Dear Armenian peoples of the world, we are smaller than our opponent. But, we know our cause is just and important, not only for ourselves, but for everyone concerned about basic human rights.

There are many signs that we are close to defeating our opponent as long as we keep persevering. We are succeeding at exposing the dishonest officials and disqualifying them from influencing the outcome of our objective to win pass of the Armenian Genocide Resolution in the US House of Representatives. We have also gained yardage in our struggles to move our resolution forward toward its passage. Now, we must stop allowing in-fighting among our own team members.

This ‘game’ is not over, their is no time clock for exposing the truth, it is only the time for this session of Congress that has run out. But, during 2010, we became wiser and stronger. We succeeded in winning more friends the world over—people who now share our commitment to gaining the US Government’s official recognition of what it already knows, Turkey committed a genocide. (Most governments, including Turkey’s know this truth as well, but they remain attached to unethical reasons for keeping silent.) I’m hearing more and more people tell me that by denying the Armenian Genocide, the government of Turkey has done more to promote awareness of the Armenian Genocide than we could possibly do ourselves.

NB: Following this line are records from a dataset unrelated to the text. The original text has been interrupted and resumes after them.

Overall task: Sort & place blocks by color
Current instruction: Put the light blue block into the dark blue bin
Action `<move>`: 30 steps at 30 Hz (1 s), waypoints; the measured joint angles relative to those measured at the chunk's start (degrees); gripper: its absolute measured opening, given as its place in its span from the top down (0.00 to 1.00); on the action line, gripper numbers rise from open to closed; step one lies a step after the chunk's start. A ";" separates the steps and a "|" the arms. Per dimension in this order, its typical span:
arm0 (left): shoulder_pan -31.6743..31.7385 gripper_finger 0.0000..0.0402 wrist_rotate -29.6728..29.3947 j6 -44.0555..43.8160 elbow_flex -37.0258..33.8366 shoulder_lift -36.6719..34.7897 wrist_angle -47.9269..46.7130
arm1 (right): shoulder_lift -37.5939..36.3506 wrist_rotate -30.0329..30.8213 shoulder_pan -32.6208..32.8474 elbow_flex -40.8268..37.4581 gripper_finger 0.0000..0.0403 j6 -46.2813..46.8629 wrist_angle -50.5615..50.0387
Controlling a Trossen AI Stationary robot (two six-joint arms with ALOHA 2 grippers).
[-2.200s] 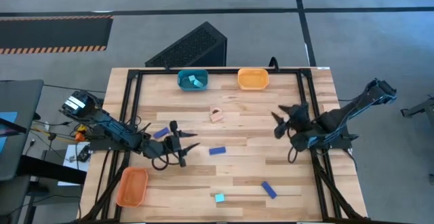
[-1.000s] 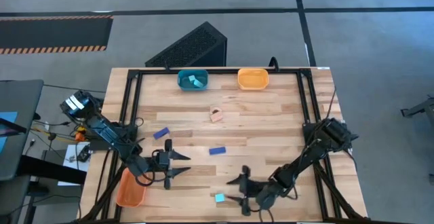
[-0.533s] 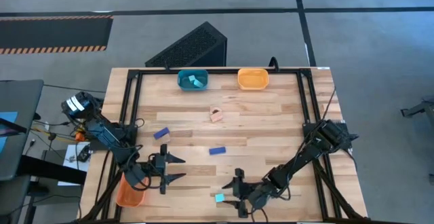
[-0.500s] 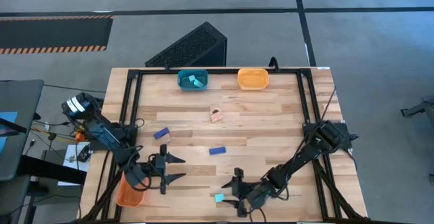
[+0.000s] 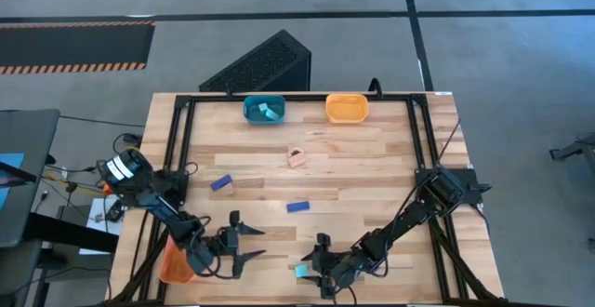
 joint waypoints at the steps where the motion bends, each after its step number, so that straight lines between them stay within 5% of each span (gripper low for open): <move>1: -0.03 0.42 -0.17 0.10 0.12 -0.03 0.00 | 0.04 -0.47 0.00 0.00 0.34 0.08 -0.13; 19: -0.15 0.42 -1.39 -0.96 0.58 -0.10 -1.74 | 2.43 -1.68 -0.63 0.07 0.37 2.35 0.72; 30: 2.83 0.42 3.68 0.19 0.34 -0.12 -4.42 | 0.27 -7.32 -4.41 0.00 0.70 -2.92 -1.15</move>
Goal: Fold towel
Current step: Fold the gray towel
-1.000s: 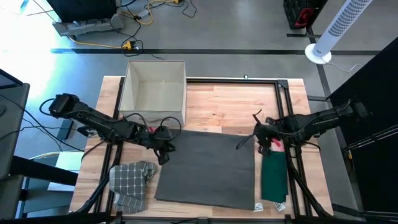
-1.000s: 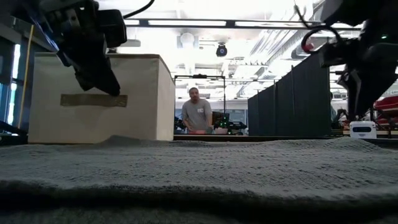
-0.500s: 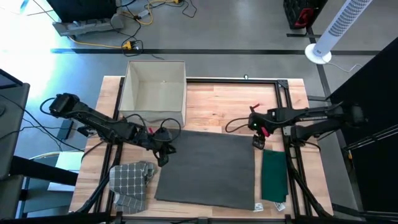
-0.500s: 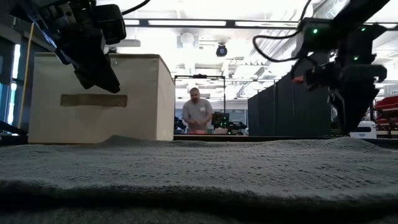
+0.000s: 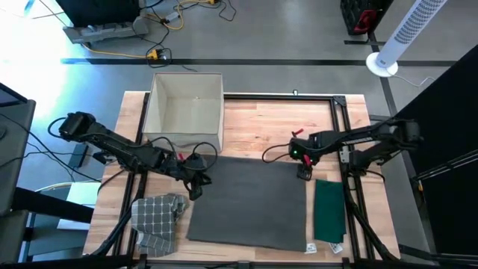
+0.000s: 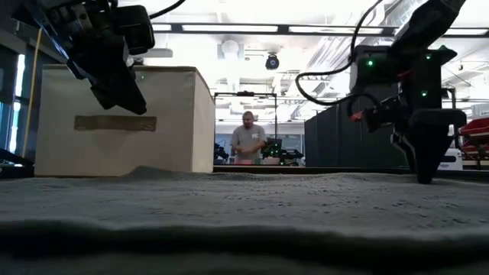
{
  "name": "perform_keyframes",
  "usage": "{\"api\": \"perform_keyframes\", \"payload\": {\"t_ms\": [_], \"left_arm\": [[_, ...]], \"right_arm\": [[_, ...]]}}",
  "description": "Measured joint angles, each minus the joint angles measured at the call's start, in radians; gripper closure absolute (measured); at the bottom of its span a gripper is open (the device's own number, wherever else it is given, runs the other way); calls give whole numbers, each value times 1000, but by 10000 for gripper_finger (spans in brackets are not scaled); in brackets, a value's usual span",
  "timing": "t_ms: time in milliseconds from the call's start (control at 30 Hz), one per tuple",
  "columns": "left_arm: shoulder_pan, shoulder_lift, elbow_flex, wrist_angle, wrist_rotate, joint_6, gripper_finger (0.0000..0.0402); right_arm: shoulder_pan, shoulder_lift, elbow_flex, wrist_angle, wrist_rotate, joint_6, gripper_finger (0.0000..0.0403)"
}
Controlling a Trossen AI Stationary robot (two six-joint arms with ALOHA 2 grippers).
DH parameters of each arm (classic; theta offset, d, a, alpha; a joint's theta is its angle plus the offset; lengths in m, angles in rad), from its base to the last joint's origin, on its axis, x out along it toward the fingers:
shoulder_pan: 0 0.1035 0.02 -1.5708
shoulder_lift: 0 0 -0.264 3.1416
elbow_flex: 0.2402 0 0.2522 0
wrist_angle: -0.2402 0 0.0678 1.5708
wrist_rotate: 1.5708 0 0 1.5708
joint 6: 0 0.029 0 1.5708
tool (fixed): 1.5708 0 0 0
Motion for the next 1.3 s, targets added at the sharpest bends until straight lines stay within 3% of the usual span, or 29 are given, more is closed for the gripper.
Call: {"api": "perform_keyframes", "payload": {"t_ms": [100, 167, 333, 467, 567, 767, 933, 1300], "left_arm": [[0, 0, 0, -12, 11, -1, 350], [0, 0, 0, -39, 21, -3, 350], [0, -3, 0, -72, -16, 71, 350], [6, 2, 1, -174, -190, 232, 345], [37, 16, 1, -221, -259, 284, 328], [87, 90, 1, -192, -266, 279, 266], [130, 166, 1, -196, -348, 246, 221], [221, 270, 1, -115, -296, 286, 206]], "right_arm": [[6, 0, -1, 27, -2, -13, 354], [15, -8, 0, 34, -10, -23, 385], [47, -20, -2, 25, -14, -24, 390], [62, -20, -2, 24, -22, -17, 390], [68, -20, -3, 24, -22, -15, 390], [68, -20, -3, 30, -19, -17, 391], [68, -20, -4, 35, -16, -23, 391], [69, -21, -4, 36, -12, -46, 391]]}}
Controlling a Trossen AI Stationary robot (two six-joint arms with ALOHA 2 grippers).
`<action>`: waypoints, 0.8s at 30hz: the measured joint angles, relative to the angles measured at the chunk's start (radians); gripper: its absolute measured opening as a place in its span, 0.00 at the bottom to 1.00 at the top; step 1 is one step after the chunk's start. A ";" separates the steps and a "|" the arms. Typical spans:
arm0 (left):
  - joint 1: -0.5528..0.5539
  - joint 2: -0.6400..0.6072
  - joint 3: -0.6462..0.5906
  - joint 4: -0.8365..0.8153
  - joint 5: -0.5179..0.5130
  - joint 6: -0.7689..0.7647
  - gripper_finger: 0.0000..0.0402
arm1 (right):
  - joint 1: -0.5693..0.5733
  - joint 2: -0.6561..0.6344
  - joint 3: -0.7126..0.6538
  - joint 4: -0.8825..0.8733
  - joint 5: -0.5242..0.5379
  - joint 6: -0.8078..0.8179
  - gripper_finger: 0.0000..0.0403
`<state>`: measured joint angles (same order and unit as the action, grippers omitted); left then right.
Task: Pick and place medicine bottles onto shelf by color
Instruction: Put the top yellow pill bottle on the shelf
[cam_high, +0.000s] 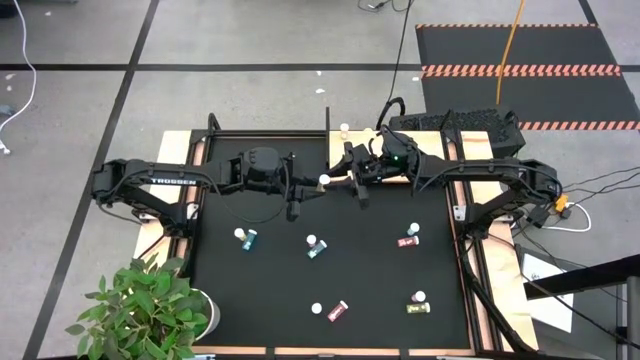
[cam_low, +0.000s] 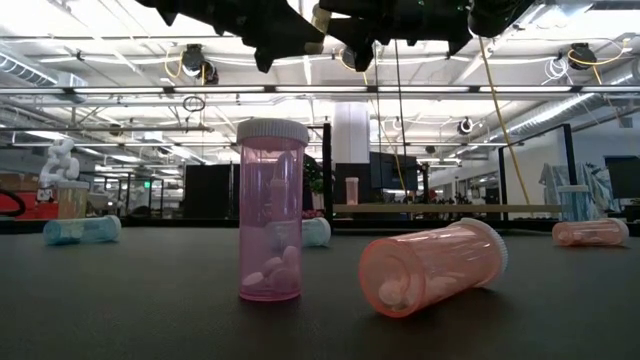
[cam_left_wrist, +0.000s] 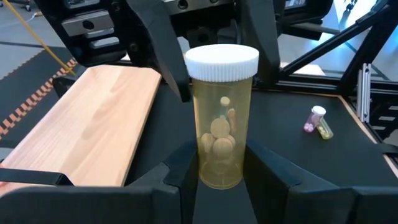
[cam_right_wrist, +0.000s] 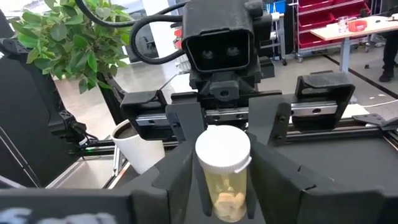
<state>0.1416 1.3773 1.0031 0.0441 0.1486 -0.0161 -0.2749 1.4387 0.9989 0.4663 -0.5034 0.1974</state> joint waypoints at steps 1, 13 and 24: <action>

Let’s rest, celebrate the coming of a New Year, and share the joy of Christmas with our loved ones. When the clock starts up again, we will join together again and focus on winning the US’s formal recognition of the Armenian Genocide. And, when we win, envision how we will dedicate this victory to the last living Armenian Genocide survivors among us, and the memory of our dear family members who died or were separated from us almost a century ago.